One more thing...In teaching we strive to not say, Do NOT or Don't, but rather tell people what they can do. Foot care is a place where I can't help but tell people don't. Oh, I can say "Always wear shoes" but in this case I don't think it has the impact of "Don't ever walk barefoot."

And I do say, "Always shake out your shoes, and put your hand in your shoes to make sure there isn't anything in them before you put them on." I'd hate to hear about another patient who walked on a mouse all day and didn't know it until he took off his shoes and smelled something.

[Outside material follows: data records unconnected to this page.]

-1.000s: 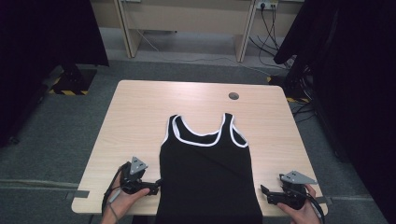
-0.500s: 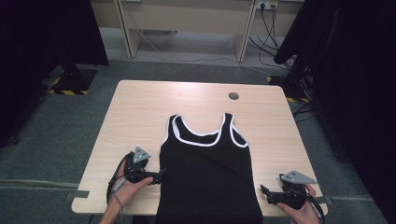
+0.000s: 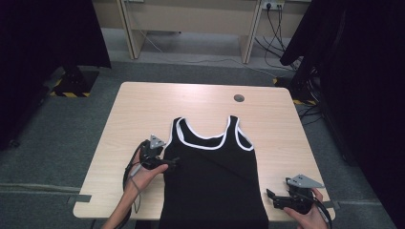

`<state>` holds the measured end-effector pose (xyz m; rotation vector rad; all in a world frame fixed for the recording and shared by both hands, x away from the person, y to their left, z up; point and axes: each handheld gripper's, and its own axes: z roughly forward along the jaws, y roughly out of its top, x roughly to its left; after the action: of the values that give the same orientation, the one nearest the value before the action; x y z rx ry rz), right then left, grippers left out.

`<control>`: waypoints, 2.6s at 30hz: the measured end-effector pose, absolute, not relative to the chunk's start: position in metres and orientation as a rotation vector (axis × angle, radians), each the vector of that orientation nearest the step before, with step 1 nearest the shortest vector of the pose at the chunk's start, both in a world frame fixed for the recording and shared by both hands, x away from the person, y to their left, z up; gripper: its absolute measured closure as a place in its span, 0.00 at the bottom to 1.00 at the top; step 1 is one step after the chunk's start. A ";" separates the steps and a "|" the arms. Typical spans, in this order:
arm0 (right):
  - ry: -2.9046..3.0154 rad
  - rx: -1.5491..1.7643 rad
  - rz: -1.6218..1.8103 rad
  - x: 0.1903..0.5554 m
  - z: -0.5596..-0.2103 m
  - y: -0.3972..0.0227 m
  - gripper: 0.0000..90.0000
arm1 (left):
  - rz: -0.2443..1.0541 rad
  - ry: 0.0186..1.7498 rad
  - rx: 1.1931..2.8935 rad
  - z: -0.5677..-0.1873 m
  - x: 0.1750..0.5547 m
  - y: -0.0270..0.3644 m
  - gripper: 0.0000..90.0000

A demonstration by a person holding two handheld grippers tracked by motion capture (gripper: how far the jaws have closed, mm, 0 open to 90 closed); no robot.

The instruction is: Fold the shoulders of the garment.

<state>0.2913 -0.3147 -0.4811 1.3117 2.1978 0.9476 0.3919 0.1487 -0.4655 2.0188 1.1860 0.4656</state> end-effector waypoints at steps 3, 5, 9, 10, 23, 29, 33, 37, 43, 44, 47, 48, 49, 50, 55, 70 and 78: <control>2.198 1.312 0.948 0.291 -0.481 -0.315 0.13 | 0.474 1.192 2.009 -0.464 0.400 0.145 0.05; 2.198 1.311 0.949 0.291 -0.481 -0.315 0.13 | 0.474 1.198 2.007 -0.463 0.407 0.143 0.06; 2.197 1.310 0.950 0.291 -0.481 -0.315 0.13 | 0.483 1.208 2.008 -0.462 0.420 0.138 0.07; 2.198 1.310 0.950 0.291 -0.481 -0.315 0.13 | 0.486 1.207 2.010 -0.462 0.423 0.137 0.08; 2.201 1.304 0.953 0.291 -0.481 -0.315 0.13 | 0.527 1.274 1.999 -0.462 0.469 0.125 0.11; 2.201 1.305 0.955 0.292 -0.481 -0.315 0.13 | 0.531 1.297 1.997 -0.466 0.483 0.122 0.14; 2.201 1.302 0.956 0.292 -0.482 -0.315 0.13 | 0.532 1.319 1.995 -0.469 0.491 0.120 0.16; 2.200 1.303 0.957 0.292 -0.482 -0.315 0.13 | 0.516 1.327 1.985 -0.472 0.498 0.119 0.17; 2.201 1.302 0.960 0.292 -0.482 -0.315 0.13 | 0.528 1.353 1.990 -0.476 0.510 0.117 0.19; 2.201 1.300 0.959 0.292 -0.482 -0.315 0.13 | 0.529 1.364 1.985 -0.478 0.515 0.116 0.19; 2.200 1.300 0.960 0.292 -0.482 -0.315 0.13 | 0.544 1.370 1.984 -0.479 0.519 0.116 0.20; 2.200 1.305 0.960 0.292 -0.482 -0.315 0.13 | 0.543 1.372 1.983 -0.479 0.520 0.116 0.20; 2.200 1.305 0.960 0.292 -0.482 -0.315 0.13 | 0.538 1.373 1.980 -0.478 0.522 0.116 0.20; 2.201 1.299 0.961 0.292 -0.482 -0.315 0.13 | 0.544 1.368 1.982 -0.478 0.523 0.117 0.29; 2.202 1.299 0.961 0.292 -0.482 -0.315 0.13 | 0.553 1.301 2.000 -0.476 0.523 0.115 0.54; 2.199 1.302 0.964 0.292 -0.482 -0.314 0.13 | 0.545 1.178 1.973 -0.451 0.494 0.106 0.89; 2.199 1.301 0.963 0.292 -0.482 -0.314 0.13 | 0.526 1.110 1.977 -0.436 0.467 0.105 0.89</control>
<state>0.2918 -0.3141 -0.4822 1.3011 2.1985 0.9632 0.4674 0.1049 -0.4360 1.9768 1.1095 0.5259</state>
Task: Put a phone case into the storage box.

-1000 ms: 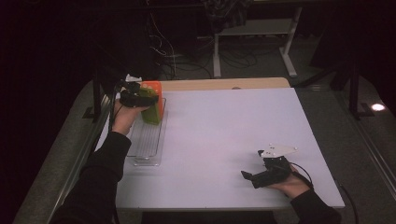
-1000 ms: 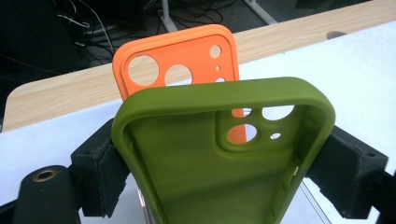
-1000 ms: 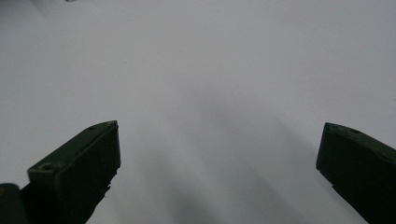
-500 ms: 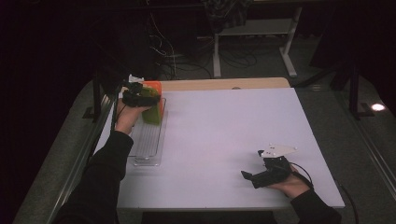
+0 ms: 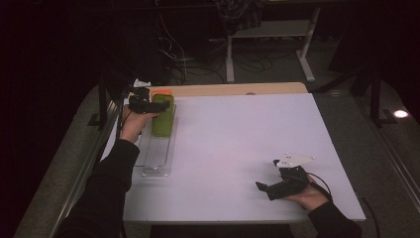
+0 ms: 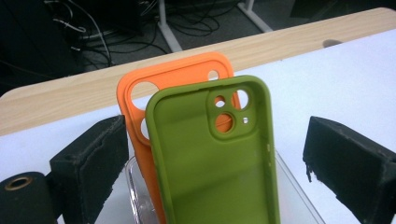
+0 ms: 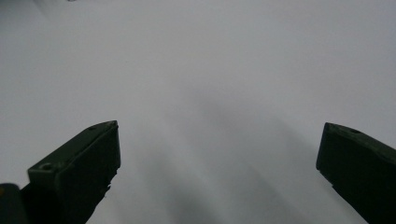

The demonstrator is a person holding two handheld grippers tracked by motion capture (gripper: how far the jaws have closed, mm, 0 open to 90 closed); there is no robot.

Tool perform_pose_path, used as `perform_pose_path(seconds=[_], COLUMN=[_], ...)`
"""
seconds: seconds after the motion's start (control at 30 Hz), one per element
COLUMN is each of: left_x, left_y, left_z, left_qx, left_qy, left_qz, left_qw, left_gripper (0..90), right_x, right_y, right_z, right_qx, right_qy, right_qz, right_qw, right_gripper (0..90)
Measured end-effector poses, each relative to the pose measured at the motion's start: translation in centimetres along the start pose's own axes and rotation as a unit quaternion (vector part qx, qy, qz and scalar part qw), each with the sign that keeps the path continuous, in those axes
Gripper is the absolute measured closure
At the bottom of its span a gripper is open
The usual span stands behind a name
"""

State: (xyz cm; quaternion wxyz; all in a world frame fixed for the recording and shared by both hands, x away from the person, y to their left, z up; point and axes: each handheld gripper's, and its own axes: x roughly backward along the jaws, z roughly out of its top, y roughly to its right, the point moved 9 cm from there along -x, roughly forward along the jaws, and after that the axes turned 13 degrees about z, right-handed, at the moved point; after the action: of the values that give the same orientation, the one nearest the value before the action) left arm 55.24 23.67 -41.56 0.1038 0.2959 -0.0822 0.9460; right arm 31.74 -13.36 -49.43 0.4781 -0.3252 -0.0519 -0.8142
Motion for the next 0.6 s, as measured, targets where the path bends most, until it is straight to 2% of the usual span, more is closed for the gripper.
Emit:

Enough for now. Main point is...it's serious!


Re: Epsom Salts

I'm joining this discussion somewhat late, but,  based upon my experiences-diabetics need to take caution when using Epsom salt because too much magnesium in the body, absorbed from the salt, can cause uncontrolled fluctuations in blood sugar.  Mg is known to lower blood pressure, increase muscle and nerve functions and increase the function of insulin.  Thank you. Isabella Wiznitzer, BA, BSN, RN, CDE

Re: Epsom Salts

Hello All.  I agree with everything that has been said.  I do not promote soaking for diabetics, nor really for any one.  A lot of faith is put into the minimal effects that can be anticipated through Epsom salts soaking. The concern for neuropathic patients is a great one.  I would however like to mention the dangers of soaking a wound.  If there is an open wound there is also colonization of the tissue.  "Infection" is a relative stage if colonization.  I would never allow any of my diabetic  patients to soak an open wound.  Bathing the exposed tissues to a soup of bacteria is only going to drive the microbes deeper into to tissue planes that weren't otherwise already infected.  Healing a wound requires off-loading, infection control and a moisture balance.  Soaking the wound would have negative effects of two if these protocols.  In short, never soak a diabetic wound.  There are better options for infection control than Epsom salts.  As far as Diabetics without any wounds I still steer away from advocating such a practice, but if they insist I also warn them of the dangers of burns.

Re: Epsom Salts

Joy, I could not agree more with everything you said. I also cannot stress the importance of shaking out your shoes. I had many a patient who came in with a bug attached to the bottom of their foot or a bottle cap because they had no feeling when they put a pair of shoes on. Also, how many folks came in with blisters they didn't even know they had because they couldn't wait to wear their new shoes that were too big or too small, causing terrible blisters on their feet. I am always trying to think of creative, fun ways for folks to realize how important their feet are. One day, while watching the news I saw a clip regarding how the undercarriage of cars were being inspected for bombs in underground parking lots. I saw that cool mirror on a pole they use and thought to myself, "Wow, how cool is that, we could use that for people with diabetes to check their feet. They would just grab the mirror on a pole and be able to check out their feet without bending or crunching over".  But then there is the problem of whether or not they can see the mirror on the pole, hey, you cant have everything!! 

At the end of the day my hope is that, after talking and talking about foot care, something stuck in their brain and not to the bottom of their foot and maybe they take the extra minutes to take a quick look at their feet, it would really go a long way!